■ TASK TO CARRY OUT:
Scan the entries for "things". Every line that holds it is to be copied.

■ RECORDS SUPPLIED:
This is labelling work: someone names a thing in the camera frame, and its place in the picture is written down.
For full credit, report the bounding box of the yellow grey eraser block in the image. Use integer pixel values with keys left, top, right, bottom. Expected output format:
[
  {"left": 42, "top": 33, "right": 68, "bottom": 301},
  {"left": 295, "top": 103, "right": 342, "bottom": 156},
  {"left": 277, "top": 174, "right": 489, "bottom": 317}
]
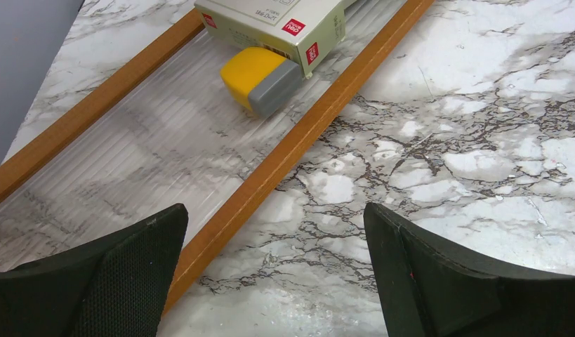
[{"left": 220, "top": 46, "right": 303, "bottom": 118}]

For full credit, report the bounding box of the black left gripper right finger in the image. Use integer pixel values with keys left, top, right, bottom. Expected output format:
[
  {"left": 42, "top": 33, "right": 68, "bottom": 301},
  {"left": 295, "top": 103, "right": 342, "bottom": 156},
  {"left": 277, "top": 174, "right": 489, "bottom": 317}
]
[{"left": 363, "top": 203, "right": 575, "bottom": 336}]

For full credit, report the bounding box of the beige deli staples box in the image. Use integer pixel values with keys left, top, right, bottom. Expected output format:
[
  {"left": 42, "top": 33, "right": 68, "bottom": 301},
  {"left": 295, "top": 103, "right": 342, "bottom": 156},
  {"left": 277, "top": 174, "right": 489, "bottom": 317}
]
[{"left": 194, "top": 0, "right": 354, "bottom": 78}]

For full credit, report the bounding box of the wooden shelf rack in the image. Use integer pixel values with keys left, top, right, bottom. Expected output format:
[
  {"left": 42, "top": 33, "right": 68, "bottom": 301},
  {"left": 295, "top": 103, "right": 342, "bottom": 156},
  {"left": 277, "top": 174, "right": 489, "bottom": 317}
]
[{"left": 0, "top": 0, "right": 431, "bottom": 310}]

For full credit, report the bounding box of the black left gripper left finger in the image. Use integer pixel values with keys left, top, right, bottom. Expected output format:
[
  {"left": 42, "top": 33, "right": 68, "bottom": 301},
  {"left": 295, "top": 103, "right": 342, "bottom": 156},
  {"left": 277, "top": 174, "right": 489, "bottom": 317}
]
[{"left": 0, "top": 204, "right": 189, "bottom": 336}]

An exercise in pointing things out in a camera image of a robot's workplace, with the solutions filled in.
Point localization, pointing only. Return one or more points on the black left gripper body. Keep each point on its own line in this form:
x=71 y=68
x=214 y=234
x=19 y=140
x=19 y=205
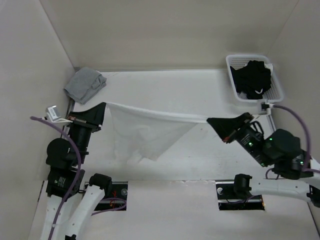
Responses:
x=82 y=129

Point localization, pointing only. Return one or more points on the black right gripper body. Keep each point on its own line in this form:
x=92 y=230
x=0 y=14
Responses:
x=249 y=138

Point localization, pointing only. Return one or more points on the white tank top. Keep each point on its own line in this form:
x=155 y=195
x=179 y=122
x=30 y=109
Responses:
x=140 y=133

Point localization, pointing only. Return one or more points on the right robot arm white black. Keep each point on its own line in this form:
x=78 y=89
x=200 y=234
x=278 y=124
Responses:
x=281 y=152

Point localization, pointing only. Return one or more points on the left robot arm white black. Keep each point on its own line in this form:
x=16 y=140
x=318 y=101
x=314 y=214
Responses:
x=65 y=156

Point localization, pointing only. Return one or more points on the folded grey tank top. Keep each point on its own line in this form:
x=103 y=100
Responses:
x=84 y=85

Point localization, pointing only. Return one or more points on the black tank top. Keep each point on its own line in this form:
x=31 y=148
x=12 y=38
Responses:
x=253 y=80

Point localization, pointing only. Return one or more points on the white plastic mesh basket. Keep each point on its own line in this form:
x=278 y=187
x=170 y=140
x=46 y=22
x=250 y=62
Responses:
x=237 y=61

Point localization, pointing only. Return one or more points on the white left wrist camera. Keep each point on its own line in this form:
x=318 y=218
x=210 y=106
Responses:
x=53 y=115

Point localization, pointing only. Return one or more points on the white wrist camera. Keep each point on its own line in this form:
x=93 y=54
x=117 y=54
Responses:
x=264 y=108
x=53 y=115

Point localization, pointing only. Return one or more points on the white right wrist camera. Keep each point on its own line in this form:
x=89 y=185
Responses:
x=264 y=108

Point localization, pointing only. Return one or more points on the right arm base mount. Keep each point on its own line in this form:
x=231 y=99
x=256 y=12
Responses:
x=228 y=200

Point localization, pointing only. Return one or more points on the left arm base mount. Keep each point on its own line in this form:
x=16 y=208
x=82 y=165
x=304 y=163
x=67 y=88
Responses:
x=115 y=198

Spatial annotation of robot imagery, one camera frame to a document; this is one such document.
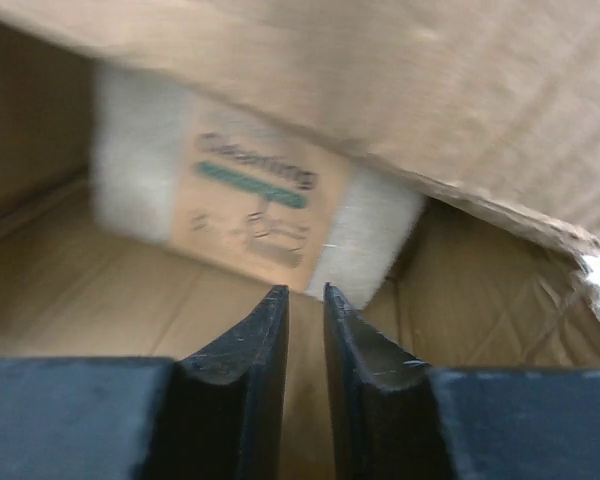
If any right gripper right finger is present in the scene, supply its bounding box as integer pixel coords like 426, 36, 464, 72
323, 285, 600, 479

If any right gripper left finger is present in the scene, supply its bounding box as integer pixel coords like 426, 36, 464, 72
0, 286, 289, 479

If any small labelled package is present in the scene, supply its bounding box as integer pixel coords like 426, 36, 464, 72
91, 63, 426, 307

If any brown taped cardboard box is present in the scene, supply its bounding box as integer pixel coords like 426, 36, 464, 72
0, 1, 600, 479

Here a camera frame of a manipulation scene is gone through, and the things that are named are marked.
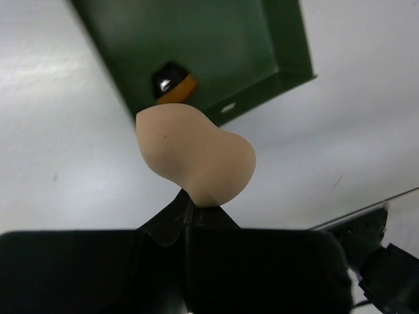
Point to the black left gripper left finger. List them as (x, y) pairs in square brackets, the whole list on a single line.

■ PROBLEM SOLUTION:
An exercise in pointing things out in a camera image of a robot's workplace, with the solutions filled in.
Here a camera frame of a manipulation scene is gone through, and the things that are named are marked.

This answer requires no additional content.